How moving. How convenient. How beautifully packaged.

What an effortless dignity, especially when declared from the comfort of a television studio. What an immaculate form of heroism, once washed clean in the language of public relations. What a generous memory, one that begins with Israel, ends with Israel, and somehow manages to step gracefully over everything Hezbollah has done to the Lebanese, to the Lebanese state, and to the American University of Beirut itself.

Had such a statement come from an ordinary commentator, it could have been treated as just another entry in the long catalogue of Lebanese political theater. But when it comes from someone who once sat on AUB’s Board of Trustees, the matter becomes rather less innocent. AUB is not a decorative line in a résumé. It is not a social accessory to be worn when prestige is needed. It is not an elegant backdrop for public appearances. It is an institution with memory, with wounds, and with a long history of surviving political violence. Anyone who has served on its Board of Trustees should know that laundering armed power as “dignity” is not merely a difference of opinion. It is an insult to the memory of the institution itself.

Karam, like many others, sees Israel as a principal source of the region’s disasters. Fair enough. But he then uses that truth as a velvet curtain behind which Hezbollah’s own record conveniently disappears. As if Israel’s crimes grant Hezbollah a lifetime exemption from moral scrutiny. As if occupation elsewhere absolves a militia here from killing Lebanese, hijacking the state, dragging the country into wars, and placing Lebanon’s national decision at the disposal of Iran’s Revolutionary Guard.

To say that Hezbollah’s members are “Lebanese” is not exactly a discovery worthy of a research grant. Yes, they carry Lebanese identity cards. Yes, they come from Lebanese villages and towns. But the question was never about civil registry records. The question is much simpler and much more dangerous: who owns the decision? Who owns the weapons? Who decides war? Who negotiates? Who gives the orders? Who pays? And who benefits? A Lebanese birth certificate does not magically nationalize a project whose strategic command lies elsewhere.

This is where Karam’s relationship to AUB matters. He is not merely a television personality skilled at polishing reputations and turning danger into soft, consumable human-interest material. He is also a man connected to an institution whose president, Malcolm Kerr, was assassinated; whose professors were kidnapped; and which lived, in West Beirut, through a season of terror that no trustee, former or current, has the luxury of treating as a footnote in the mythology of “resistance.”

Malcolm Kerr was not an enemy of Palestine. He was not a colonial caricature, not a hostile outsider, not one of the convenient villains required by the rhetoric of the resistance axis. He was a scholar deeply connected to the Arab world, to Beirut, and to AUB. Yet on January 18, 1984, he was assassinated outside his office at the university, in a crime attributed at the time to “Islamic Jihad,” the organization that became associated, in Lebanon’s political and security memory, with the rise of Iranian armed influence in the country.

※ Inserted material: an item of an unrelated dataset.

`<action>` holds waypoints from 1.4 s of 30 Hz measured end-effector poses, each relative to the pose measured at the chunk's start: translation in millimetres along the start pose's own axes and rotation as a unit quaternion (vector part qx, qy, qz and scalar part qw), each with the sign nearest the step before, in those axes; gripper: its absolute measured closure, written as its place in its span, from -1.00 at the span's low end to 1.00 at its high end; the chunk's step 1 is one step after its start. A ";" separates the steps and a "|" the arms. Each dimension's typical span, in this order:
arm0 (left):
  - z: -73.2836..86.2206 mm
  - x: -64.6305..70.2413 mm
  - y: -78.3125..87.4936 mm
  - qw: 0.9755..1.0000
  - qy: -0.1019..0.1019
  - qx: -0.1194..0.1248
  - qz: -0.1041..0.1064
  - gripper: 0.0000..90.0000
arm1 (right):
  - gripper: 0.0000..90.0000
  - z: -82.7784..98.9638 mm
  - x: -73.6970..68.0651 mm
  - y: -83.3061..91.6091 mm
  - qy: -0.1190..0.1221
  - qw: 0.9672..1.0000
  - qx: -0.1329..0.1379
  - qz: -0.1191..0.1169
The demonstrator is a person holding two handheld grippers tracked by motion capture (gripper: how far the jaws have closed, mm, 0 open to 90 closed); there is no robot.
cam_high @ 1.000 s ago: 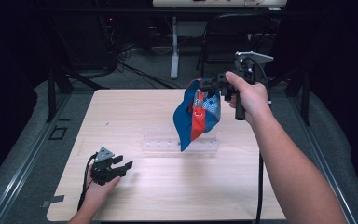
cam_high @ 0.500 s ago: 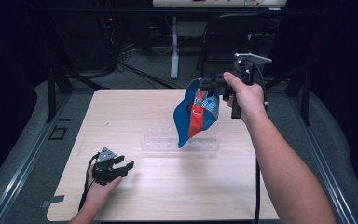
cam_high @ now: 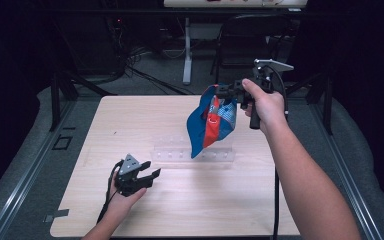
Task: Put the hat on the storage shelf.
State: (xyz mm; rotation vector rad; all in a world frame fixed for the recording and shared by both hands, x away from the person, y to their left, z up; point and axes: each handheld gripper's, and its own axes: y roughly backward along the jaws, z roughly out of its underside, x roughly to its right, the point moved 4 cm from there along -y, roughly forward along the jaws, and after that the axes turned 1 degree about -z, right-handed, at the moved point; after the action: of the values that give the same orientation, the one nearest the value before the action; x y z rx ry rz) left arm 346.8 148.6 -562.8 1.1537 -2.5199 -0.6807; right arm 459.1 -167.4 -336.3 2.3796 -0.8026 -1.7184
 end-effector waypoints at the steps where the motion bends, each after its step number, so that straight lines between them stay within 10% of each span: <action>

Nor is this merely a matter of archival grief. Only weeks ago, AUB was forced to move temporarily to remote teaching after Iranian threats circulated against American universities in the region, and after commentators close to Hezbollah echoed that atmosphere and named both the American University of Beirut and the Lebanese American University as possible targets.

And what did the industry of whitewashing do in response? It performed its usual miracle: it looked away. When AUB is threatened, silence becomes prudence. When Iran is mentioned as a source of intimidation against American universities, voices become suddenly delicate. When a university campus appears as a possible target in the rhetoric of the so-called resistance, students and professors are invited to appreciate “the context.” But the moment Hezbollah is questioned about its weapons, the orchestra begins: dignity, land, honor, the South, sacrifice, and all the familiar violins of televised patriotism.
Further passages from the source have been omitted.